Postby Anonymous User » Sun Sep 25, 2011 4:33 pm

quakeroats wrote:
You'll get all three. Are you sure that's all you want?


Look - the economy is in awful shape. It was Kirkland Chi, DPW, Weil, or two NLJ250s in secondary markets w/ "lifestyle" hours for me.

I didn't want to take one of the NLJ250s and get no-offered for economic reasons (they were very rocky during 2008-2010). I hated DPW (one of my interviewers was nearly hostile to me) during my CB despite getting an offer and while I liked Weil "ok" (associates at lunch described it as very cliquey, but otherwise I had a reasonable time) I didn't like NY at all and I loved K&E.

Sure, I'm a bit intimidated by the free-market system, but my options weren't stellar considering what I had to work with - 2 extremes.
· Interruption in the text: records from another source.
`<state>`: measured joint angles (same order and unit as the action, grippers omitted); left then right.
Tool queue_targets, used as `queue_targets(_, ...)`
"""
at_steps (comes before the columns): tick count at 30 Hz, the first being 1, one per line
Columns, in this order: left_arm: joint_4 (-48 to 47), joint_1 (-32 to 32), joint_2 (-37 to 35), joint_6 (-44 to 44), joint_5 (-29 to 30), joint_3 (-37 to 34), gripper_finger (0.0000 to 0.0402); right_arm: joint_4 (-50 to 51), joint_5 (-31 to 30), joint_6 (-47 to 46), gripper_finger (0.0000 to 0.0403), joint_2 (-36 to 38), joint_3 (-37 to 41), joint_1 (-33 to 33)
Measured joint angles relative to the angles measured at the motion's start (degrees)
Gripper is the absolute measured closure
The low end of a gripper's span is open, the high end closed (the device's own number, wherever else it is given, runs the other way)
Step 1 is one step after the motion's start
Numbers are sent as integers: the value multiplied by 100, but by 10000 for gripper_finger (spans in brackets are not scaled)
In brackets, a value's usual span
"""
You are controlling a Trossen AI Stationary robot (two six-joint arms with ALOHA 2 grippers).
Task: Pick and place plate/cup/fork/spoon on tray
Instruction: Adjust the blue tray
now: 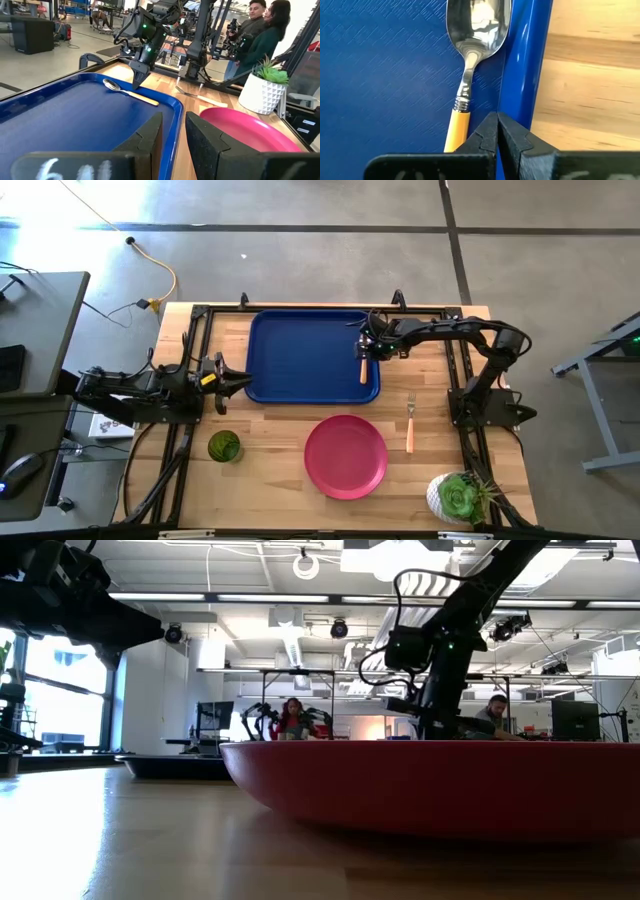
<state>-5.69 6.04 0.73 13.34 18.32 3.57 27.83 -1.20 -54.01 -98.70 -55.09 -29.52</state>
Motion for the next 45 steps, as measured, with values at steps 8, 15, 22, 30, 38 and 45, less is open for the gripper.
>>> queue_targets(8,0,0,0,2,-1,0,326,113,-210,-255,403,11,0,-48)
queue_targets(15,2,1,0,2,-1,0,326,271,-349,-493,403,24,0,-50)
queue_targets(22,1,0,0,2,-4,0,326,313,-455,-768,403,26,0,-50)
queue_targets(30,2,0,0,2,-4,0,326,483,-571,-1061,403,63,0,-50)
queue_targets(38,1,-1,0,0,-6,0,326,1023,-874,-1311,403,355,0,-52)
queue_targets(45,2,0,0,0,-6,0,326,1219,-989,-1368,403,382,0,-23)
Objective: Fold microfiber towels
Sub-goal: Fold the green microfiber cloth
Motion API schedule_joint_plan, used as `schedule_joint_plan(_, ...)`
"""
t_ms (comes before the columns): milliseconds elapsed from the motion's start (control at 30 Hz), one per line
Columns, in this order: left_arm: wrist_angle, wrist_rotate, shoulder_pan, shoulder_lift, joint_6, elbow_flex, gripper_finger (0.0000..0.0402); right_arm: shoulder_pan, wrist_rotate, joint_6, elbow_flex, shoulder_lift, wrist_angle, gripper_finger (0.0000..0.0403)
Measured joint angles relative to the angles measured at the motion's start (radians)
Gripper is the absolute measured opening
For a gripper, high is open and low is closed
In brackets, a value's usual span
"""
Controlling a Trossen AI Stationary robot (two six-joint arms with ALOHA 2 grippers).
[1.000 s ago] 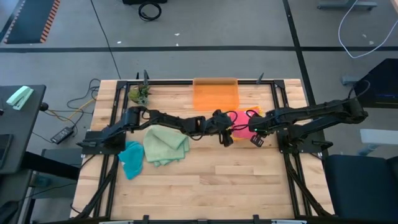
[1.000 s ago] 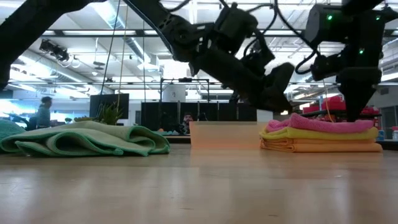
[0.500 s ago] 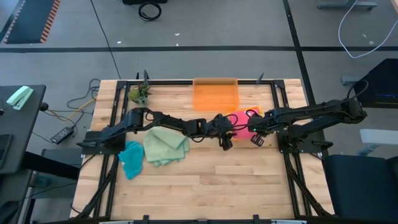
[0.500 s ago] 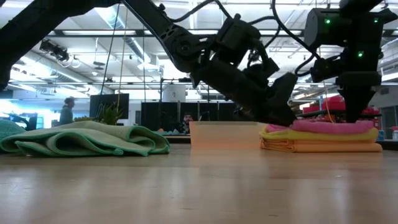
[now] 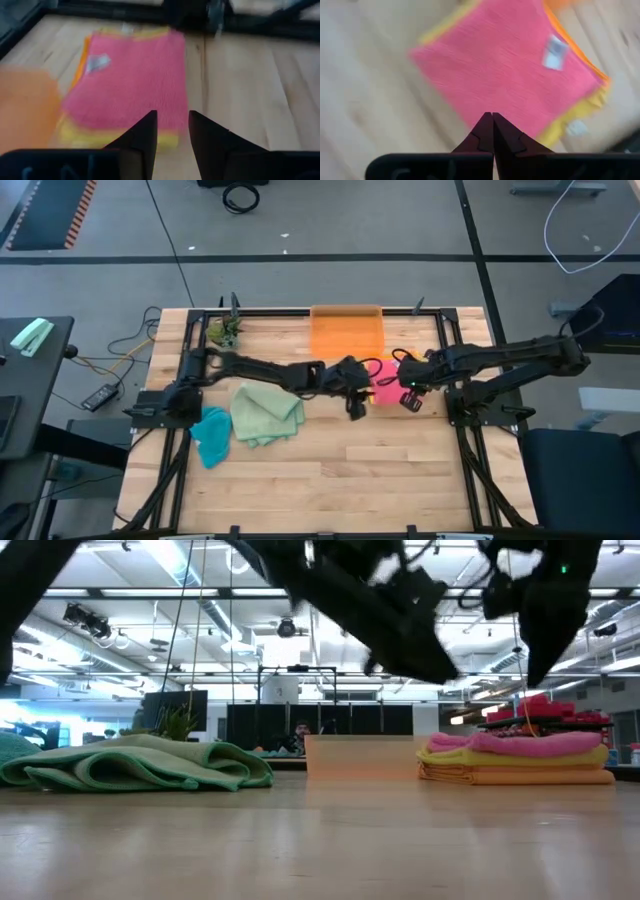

I chose K&E based on feel (genuinely liked it) and security - I would love to make a career there but I understand that's not realistic, so at the last I'd like to gain a bit of experience before I am forced to lateral out. I'd genuinely like to make a career at a firm, but with the economy the way it is I had difficult choices to make.

What am I missing here?
Last edited by Anonymous User on Sun Sep 25, 2011 4:35 pm, edited 2 times in total.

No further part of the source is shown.